Further information on the town of Spring Lake is available from Ken Lacey of the Manito Historical Society, who (as I mentioned last week) told of Spring Lake’s history in a post of 10 July 2019 to the Society’s Facebook page. In his account of the town of Spring Lake, Lacey wrote:
“Located along a line from Havana to Pekin, Spring Lake and Spring Garden were in hopeful anticipation that the proposed Illinois River Railroad would be routed nearby. The railroad surveyor instead routed the railroad near land in which he had a personal interest. This change ended the hopes of the existing village of Spring Lake and destroyed Spring Garden’s hopes of a future. . . .
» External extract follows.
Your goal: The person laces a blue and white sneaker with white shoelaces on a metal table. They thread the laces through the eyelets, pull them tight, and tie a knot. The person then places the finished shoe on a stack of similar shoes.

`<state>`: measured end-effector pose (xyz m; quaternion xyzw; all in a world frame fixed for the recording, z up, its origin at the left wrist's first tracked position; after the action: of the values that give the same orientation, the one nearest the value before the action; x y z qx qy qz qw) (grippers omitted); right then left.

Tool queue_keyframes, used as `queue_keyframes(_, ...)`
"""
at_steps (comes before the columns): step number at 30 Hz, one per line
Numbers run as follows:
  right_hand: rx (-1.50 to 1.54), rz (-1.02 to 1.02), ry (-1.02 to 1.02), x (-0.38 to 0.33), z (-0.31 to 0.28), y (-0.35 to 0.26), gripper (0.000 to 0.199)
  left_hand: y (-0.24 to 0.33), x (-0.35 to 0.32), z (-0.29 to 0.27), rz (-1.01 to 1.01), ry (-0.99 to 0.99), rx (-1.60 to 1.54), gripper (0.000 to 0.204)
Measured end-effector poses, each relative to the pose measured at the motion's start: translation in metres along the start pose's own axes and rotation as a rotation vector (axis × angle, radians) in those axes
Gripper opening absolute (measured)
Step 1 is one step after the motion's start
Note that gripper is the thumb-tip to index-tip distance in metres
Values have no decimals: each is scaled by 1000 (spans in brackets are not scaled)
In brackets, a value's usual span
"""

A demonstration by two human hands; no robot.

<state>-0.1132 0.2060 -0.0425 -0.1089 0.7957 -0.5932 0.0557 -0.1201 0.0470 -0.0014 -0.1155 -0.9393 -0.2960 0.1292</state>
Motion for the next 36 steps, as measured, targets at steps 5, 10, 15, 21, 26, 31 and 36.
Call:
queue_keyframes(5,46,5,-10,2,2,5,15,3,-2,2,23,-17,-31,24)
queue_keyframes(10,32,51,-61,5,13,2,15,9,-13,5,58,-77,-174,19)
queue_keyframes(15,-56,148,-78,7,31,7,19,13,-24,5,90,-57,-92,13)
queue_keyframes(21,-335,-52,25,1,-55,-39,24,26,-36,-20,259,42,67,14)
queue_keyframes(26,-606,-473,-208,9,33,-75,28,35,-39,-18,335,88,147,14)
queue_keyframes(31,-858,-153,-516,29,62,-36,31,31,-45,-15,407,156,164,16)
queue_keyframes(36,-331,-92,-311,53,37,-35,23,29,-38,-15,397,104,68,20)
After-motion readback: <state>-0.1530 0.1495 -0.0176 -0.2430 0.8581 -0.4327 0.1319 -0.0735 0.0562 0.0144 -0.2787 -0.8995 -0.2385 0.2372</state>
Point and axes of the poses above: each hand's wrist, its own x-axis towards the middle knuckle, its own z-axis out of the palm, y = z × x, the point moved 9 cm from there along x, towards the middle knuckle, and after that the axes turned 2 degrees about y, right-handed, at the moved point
“Informally laid out as early as 1849, Spring Lake officially was platted in 1852. The village added the Lily Addition which was platted in 1858. Spring Lake was said to have two doctors, four stores, a blacksmith shop, a hotel, and a population of over 125. At the top of the hill was located a grain dealer. When grain needed to be shipped it was bagged and would be tossed on a ‘slide’ which let the bag slide down the hill to the loading dock. Often neighborhood boys jumped on the bags and rode them like a toboggan. This action gave the place the name of ‘Toboggan Hill.’
“A saloon was built on the Tazewell/Mason county line allowing its occupants to walk to one side or the other to avoid jurisdiction of Law officers. The last listed business was in 1868.
“The 1902 ‘Pioneers of Menard and Mason Counties’ said of Spring Lake village, ‘Spring Lake is now a desolate waste; only a few cellars that time has failed to fill with drifting land marks. The places so busy with trade and traffic are now relegated to oblivion.’
“In 1852 Spring Lake was a vibrant growing village which had the possibility of having both a railroad and a steamboat port creating what seemed to be a bright future for the residents of the village. In 1902 just 50 years later the village was being called a ‘desolate waste,’ ‘relegated to oblivion,’ mentioned only as memory in history books.”
It should be noted that there is a discrepancy between Lacey’s date for the original platting of Spring Lake (1852) and the date mentioned in Chapman’s 1879 history of Tazewell County (1862). It is Chapman’s book that is in error – a simple typo of a “6” for the correct “5.”
The complete title of the 1902 book to which Lacey refers above is “Pioneers of Menard and Mason Counties; made up of personal reminiscences of an early life in Menard County, which were gathered in a Salem life from 1830 to 1840, and a Petersburg life from 1840 to 1850; including personal reminiscences of Abraham Lincoln and Peter Cartright.” The author, T. G. Onstot of Forest City, gives a personal recollection of the lost town of Spring Lake on pages 379-383 of his book, which is available online in a digital format.